Trade Offs: Strong Consistency vs Eventual Consistency vs ...
"Even though there are well established distributed algorithms to tame this uncertainty and produce a strongly consistent view of the world, those algorithms tend to exhibit poor performance and scalability characteristics and imply unavailability during network partitions. As a result, for distributed systems, we have had to give up most of them as a necessary tradeoff to achieve responsiveness, moving us to agree to a significantly lesser degree of consistency, such as causal, eventual, and others, and accept the higher level of uncertainty that comes with them.
Why do many distributed algorithms tend to suffer with performance and scalability?
We have traditionally worked with data in single node environments and our normal assumptions are that you read and write data as required in realtime. When we move to a distributed system, many want that same easy approach of reading and writing data in a nice, orderly, consistent fashion. But when we try to replicate this approach in a distributed system, problems grow exponentially.
We start facing problems like machines with different clocks, network unreliability, network and machine crashing, the increasing complexities of synchronization, even solar flares! When we start building distributed systems, we tend to try to fit everything into our single computer mentality jumping through hoops to make this a reality. This denial of the truths of distributed systems often leads to stability issues and performance problems.
As developers, we have the ability to think about our data differently. The less constraints we put on our data, the easier it is to scale reliably. We need to manage our data so that the order of it doesn’t matter. We need to accept that eventual consistency can be a better way to model our domain. We need to embrace that in a distributed system we need to change our expectations and tools to match that environment.
Methods for Managing Time
"This has a lot of implications: we can’t always trust time as measured by clocks and timestamps, or order (causality might not even exist). Accepting this uncertainty, we have to use strategies to cope with it. For example: rely on logical clocks (such as vector clocks); when appropriate use eventual consistency (e.g. certain NoSQL databases and CRDTs ); and make sure our communication protocols are associative (batch-insensitive), commutative (order-insensitive), and idempotent (duplication-insensitive)."
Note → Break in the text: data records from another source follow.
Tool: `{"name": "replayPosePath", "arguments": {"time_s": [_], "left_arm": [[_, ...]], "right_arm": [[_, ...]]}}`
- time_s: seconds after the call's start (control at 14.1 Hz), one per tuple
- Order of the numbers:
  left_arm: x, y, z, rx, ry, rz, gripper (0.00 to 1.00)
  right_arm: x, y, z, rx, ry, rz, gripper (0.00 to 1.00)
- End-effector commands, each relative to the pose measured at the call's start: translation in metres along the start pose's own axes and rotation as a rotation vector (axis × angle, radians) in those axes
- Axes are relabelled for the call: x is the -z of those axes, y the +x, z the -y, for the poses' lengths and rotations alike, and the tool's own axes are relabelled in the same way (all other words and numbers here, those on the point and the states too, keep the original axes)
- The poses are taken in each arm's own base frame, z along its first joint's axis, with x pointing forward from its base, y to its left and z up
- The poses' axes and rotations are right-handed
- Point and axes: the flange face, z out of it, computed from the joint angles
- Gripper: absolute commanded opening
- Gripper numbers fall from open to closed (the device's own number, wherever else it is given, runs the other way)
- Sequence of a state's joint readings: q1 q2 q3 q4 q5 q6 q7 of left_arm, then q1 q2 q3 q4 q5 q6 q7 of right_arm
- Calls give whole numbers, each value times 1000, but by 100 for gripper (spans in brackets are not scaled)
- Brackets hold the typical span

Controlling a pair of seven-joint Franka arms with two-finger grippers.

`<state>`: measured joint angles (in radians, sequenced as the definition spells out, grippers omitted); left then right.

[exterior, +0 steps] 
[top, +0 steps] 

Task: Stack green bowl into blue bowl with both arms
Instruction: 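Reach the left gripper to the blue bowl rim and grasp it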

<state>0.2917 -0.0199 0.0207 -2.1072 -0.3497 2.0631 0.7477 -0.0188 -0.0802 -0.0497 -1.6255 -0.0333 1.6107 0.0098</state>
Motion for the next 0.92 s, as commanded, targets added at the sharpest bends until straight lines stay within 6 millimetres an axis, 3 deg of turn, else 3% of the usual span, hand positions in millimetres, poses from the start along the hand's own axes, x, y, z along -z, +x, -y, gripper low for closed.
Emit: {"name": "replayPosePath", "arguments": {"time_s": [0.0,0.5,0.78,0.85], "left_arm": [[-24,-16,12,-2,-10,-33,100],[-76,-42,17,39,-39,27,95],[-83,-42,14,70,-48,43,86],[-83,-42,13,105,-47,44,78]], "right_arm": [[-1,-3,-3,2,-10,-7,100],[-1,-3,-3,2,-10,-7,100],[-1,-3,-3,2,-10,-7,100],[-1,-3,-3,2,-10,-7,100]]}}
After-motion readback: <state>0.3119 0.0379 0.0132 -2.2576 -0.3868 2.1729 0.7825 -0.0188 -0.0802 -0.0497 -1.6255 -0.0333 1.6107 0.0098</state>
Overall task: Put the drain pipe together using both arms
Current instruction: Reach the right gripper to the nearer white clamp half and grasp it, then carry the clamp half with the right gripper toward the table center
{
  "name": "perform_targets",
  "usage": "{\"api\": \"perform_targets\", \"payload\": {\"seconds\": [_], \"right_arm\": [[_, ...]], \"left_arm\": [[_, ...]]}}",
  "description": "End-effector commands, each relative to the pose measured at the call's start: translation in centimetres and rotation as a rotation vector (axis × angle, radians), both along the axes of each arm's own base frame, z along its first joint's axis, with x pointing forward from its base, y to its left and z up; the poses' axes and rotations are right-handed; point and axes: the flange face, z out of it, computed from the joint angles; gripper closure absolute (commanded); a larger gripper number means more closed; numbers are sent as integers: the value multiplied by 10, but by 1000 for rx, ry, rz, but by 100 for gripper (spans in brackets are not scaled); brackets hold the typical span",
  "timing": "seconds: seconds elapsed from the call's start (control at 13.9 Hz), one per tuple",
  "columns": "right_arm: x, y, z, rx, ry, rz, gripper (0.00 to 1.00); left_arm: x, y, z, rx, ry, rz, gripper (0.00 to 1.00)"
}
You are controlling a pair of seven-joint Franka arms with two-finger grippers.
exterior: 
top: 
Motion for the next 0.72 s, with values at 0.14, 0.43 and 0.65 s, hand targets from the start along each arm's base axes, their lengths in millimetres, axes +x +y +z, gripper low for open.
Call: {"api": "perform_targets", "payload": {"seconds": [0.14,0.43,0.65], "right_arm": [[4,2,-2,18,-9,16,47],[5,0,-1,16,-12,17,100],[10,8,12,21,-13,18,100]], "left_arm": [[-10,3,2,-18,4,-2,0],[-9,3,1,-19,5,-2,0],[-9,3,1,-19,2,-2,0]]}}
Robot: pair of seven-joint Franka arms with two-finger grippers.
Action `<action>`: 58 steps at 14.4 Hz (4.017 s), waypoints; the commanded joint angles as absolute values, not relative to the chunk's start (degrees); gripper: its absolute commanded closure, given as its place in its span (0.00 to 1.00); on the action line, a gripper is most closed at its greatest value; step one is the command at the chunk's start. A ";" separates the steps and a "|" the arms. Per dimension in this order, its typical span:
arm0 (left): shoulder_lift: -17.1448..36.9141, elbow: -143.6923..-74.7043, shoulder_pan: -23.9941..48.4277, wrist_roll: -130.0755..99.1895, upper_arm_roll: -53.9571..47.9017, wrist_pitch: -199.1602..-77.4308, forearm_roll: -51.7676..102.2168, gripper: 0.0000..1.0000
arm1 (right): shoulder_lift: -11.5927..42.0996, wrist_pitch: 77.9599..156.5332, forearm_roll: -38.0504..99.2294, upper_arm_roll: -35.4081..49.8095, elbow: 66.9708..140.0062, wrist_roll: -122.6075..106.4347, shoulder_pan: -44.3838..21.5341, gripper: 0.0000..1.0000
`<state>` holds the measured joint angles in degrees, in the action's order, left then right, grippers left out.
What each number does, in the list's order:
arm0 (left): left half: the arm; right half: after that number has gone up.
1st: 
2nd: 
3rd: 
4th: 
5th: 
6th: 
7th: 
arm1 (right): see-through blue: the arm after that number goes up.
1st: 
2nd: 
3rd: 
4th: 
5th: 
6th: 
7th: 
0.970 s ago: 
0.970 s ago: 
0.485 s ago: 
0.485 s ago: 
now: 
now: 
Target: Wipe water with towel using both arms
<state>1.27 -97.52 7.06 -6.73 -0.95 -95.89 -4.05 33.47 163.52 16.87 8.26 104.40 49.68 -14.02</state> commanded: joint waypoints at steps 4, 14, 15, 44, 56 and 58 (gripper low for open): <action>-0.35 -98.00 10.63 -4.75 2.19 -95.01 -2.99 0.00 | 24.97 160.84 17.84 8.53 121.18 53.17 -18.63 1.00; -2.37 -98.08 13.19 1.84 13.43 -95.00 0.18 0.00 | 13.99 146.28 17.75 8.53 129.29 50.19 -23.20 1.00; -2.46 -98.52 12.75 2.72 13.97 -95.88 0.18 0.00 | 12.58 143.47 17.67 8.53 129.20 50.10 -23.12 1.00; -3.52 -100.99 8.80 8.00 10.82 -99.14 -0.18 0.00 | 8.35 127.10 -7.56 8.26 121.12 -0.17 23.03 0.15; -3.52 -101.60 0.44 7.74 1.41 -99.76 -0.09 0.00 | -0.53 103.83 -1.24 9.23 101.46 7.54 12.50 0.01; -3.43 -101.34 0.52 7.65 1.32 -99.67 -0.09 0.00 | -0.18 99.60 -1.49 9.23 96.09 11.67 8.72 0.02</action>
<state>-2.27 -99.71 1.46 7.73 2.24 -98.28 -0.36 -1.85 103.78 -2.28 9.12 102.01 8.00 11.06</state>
Hey, a lot of words and terms! Are these methods and paradigms ideal?
None of these are a silver bullet, really. They are more of a way of dealing with the knowledge that there is no perfect solution. To determine which of these tools to use, we first need to understand our system and then choose the method to best meet our needs.
If there is the possibility that we could get the same identical request twice (very common), we make our system idempotent by ensuring that processing that message twice has no effect.
If having a timestamp is required, we could use a logical clock. This is useful compared to “wall clock” time, which is very unreliable in distributed systems. It’s hard to synchronize clocks accurately across machines, and latency can also get in the way. Logical clocks provide you with cause and effect (causality)–which is most often what you actually need–and for that purpose, it is more accurate. If information must be accurate, but can be a few seconds behind, we can utilize eventual consistency.
These are all just tools that we can use for certain jobs, knowing the job and picking the right tool can help us account for the fact that there is no now. In a distributed system “now” is an illusion–each system, each entity, and each one of us will have our own view of time that cannot be synchronized due to limitations of the physical world.